A Descriptive Guide on Staking with $LENDS

Lends
3 min readMar 15, 2024

In this guide, you will learn how to stake your $LENDS tokens in the Lends staking pool. The $LENDS staking pool is a feature that enables users to earn a maximum of 15% APY (Annual Percentage Yield) by locking their tokens for 90 days.

Step 1: Log on to the web application of the Lends Protocol (https://app.lends.so). On the left side of the screen, find the “Staking” section and click on it.

Step 2: You’ll need a crypto wallet to interact with the dApp (decentralized application). This will enable you to deposit your $LENDS for staking. Select “connect wallet” to grant access to the web extension of your wallet.

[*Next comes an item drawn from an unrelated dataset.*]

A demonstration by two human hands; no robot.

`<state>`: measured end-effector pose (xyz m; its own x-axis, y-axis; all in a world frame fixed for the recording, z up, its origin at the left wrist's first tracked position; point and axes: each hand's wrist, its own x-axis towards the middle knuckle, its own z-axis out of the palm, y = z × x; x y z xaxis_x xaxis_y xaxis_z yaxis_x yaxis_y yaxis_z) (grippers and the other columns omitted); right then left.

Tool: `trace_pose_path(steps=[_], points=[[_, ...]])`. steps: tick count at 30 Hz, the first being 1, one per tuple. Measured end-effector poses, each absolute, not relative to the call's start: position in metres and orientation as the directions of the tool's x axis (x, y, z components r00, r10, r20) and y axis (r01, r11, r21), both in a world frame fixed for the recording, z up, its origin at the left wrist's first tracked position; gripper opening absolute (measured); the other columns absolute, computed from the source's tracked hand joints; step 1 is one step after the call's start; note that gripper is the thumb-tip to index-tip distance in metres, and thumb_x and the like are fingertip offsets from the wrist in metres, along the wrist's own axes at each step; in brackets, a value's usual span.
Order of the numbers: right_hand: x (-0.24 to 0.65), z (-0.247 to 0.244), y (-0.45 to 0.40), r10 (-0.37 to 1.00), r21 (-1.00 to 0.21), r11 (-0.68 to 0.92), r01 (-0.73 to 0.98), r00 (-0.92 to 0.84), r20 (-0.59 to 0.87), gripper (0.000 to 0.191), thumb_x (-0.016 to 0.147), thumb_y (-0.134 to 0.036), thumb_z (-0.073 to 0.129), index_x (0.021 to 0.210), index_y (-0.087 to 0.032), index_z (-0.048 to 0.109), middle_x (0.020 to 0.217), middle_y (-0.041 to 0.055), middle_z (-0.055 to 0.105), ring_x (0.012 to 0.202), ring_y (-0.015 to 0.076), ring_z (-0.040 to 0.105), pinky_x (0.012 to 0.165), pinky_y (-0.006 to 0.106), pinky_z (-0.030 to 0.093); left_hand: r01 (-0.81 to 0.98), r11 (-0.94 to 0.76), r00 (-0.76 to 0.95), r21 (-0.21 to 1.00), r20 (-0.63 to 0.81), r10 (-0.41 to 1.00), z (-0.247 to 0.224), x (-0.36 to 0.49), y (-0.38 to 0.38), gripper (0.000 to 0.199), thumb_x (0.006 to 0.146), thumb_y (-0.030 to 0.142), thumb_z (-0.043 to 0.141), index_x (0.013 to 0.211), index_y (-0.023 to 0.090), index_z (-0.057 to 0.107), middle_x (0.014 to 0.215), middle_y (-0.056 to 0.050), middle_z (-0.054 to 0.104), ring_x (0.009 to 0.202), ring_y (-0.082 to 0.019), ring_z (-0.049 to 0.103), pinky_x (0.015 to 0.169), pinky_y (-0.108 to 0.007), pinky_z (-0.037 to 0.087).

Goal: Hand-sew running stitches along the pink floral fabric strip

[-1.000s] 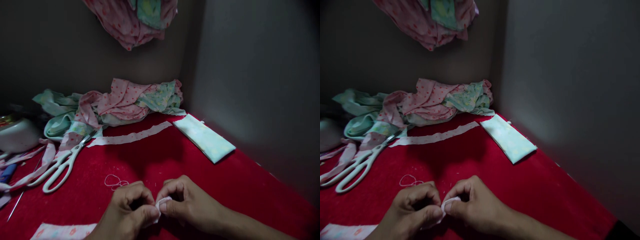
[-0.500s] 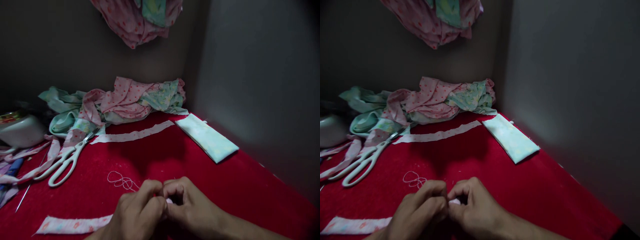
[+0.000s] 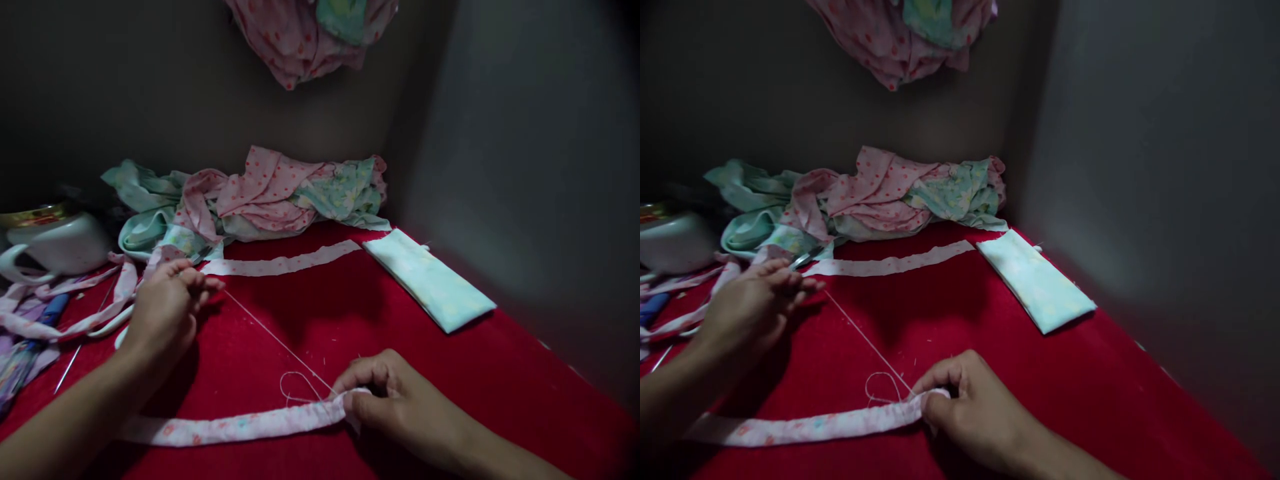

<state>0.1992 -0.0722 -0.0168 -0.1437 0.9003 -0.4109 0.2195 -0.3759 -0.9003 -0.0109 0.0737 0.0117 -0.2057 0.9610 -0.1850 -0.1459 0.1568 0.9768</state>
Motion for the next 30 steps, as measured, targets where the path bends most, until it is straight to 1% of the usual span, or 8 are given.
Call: trace_pose_path(steps=[3,6,10,13,17,19,22,30], points=[[0.199,-0.016,-0.072,0.899,-0.893,-0.377,0.245,-0.136,-0.417,0.024,0.065,-0.012,0.049,0.068,-0.013,0.073,0.051,-0.0001,0.053,0.047,0.0094,0.04,0.046,0.022,0.027,0.057,0.008,-0.267,0.998,0.007,0.964,0.019,-0.028,0.087,0.025,0.072,0.001,0.057,0.089,0.019,0.053,0.065,0.011,0.057,0.053,-0.004,0.053,0.049,-0.012,0.037],[0.198,-0.016,-0.073,0.907,-0.898,-0.352,0.263,-0.142,-0.397,0.025,0.065,-0.01,0.048,0.067,-0.013,0.073,0.051,-0.0002,0.053,0.048,0.0095,0.039,0.047,0.022,0.028,0.186,-0.043,-0.178,0.982,0.077,0.981,0.018,-0.03,0.084,0.037,0.069,0.003,0.062,0.099,0.023,0.052,0.065,0.014,0.052,0.049,-0.003,0.049,0.047,-0.011,0.034],[0.198,-0.015,-0.073,0.908,-0.899,-0.353,0.259,-0.136,-0.396,0.024,0.065,-0.01,0.048,0.067,-0.013,0.072,0.052,-0.0002,0.053,0.049,0.0098,0.039,0.047,0.022,0.028,0.263,0.041,0.236,0.964,-0.106,0.966,0.004,-0.005,0.052,0.022,0.068,0.015,0.064,0.09,0.015,0.062,0.055,0.006,0.057,0.045,-0.01,0.053,0.045,-0.019,0.041],[0.198,-0.015,-0.073,0.915,-0.905,-0.334,0.263,-0.139,-0.378,0.026,0.064,-0.01,0.048,0.067,-0.014,0.073,0.052,-0.0004,0.053,0.05,0.0099,0.04,0.048,0.022,0.029,0.306,0.045,0.559,0.951,-0.218,0.8,-0.008,0.016,0.023,0.029,0.069,0.018,0.063,0.097,0.014,0.068,0.07,-0.001,0.068,0.058,-0.015,0.059,0.053,-0.021,0.044],[0.197,-0.013,-0.072,0.925,-0.928,-0.307,0.212,-0.161,-0.343,0.027,0.063,-0.009,0.048,0.067,-0.016,0.074,0.054,-0.0013,0.055,0.052,0.0095,0.041,0.049,0.021,0.03,0.361,-0.233,0.825,0.903,-0.193,0.532,-0.012,0.028,0.002,0.028,0.081,0.013,0.047,0.101,0.018,0.066,0.077,-0.001,0.065,0.066,-0.014,0.056,0.057,-0.021,0.039],[0.196,-0.012,-0.072,0.925,-0.935,-0.301,0.187,-0.181,-0.334,0.027,0.063,-0.009,0.048,0.067,-0.016,0.074,0.055,-0.0015,0.055,0.053,0.0093,0.042,0.05,0.02,0.03,0.341,-0.321,0.858,0.884,-0.153,0.491,-0.012,0.029,0.0,0.021,0.081,0.011,0.046,0.078,0.015,0.067,0.066,0.001,0.059,0.06,-0.012,0.051,0.056,-0.02,0.035],[0.196,-0.011,-0.072,0.925,-0.935,-0.305,0.182,-0.178,-0.337,0.024,0.063,-0.012,0.05,0.067,-0.014,0.074,0.055,-0.0011,0.055,0.053,0.0096,0.041,0.05,0.02,0.03,0.347,-0.24,0.816,0.907,-0.165,0.554,-0.013,0.027,0.003,0.02,0.079,0.015,0.052,0.061,0.014,0.06,0.056,0.002,0.05,0.053,-0.01,0.043,0.051,-0.02,0.029],[0.197,-0.011,-0.072,0.902,-0.895,-0.363,0.258,-0.143,-0.407,0.023,0.066,-0.015,0.051,0.07,-0.013,0.074,0.054,0.0003,0.055,0.052,0.0104,0.042,0.049,0.022,0.03,0.212,0.113,0.55,0.971,-0.214,0.808,-0.008,0.016,0.027,0.023,0.075,0.036,0.055,0.065,0.015,0.052,0.045,0.01,0.031,0.039,-0.005,0.019,0.036,-0.016,0.014]])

Step 3: Select your wallet from the options available. If you don’t have any of the available wallets, you are advised to set up one and deposit $LENDS (you can buy from MEXC, Uniswap, Kucoin, Gate and Bybit). To proceed with the wallet connection, you are required to check the “I read and accept” box after reading the Disclaimers and Disclosures text. Select “connect” to continue.

Step 4: Once connected, your $LENDS balance will appear. Enter the amount you want to stake in the designated field. There’s also a handy “Max” button to stake your entire balance with a single click.

Step 5: As you enter your staking amount in $LENDS, details about your potential rewards will be displayed. This includes the estimated governance tokens (xLENDS) you’ll earn and the fixed APY.

Step 6: Once staking details are provided, click “Approve” to initiate the staking process. A pop-up window from your connected wallet will appear.

Step 7: Once “approve” is selected, a popup of your wallet is shown. Within your wallet, review the transaction details and approve the dApp’s access to your $LENDS for staking.

Step 8: Once you approve the transaction in your wallet, the “Stake” button will become active. Click “Stake” to confirm and lock in your $LENDS to start earning rewards!

NB: Staking your $LENDS locks them for 90 days. Make sure you’re comfortable with this timeframe before proceeding. You can choose to “unstake” at any time before the 90-day maturity period in the unstake bar, however, you will lose all earned APY.

What happens if I stake again before your maturity date?

The system automatically extends your unlock period to 90 days after the additional stake date and compounds your yield.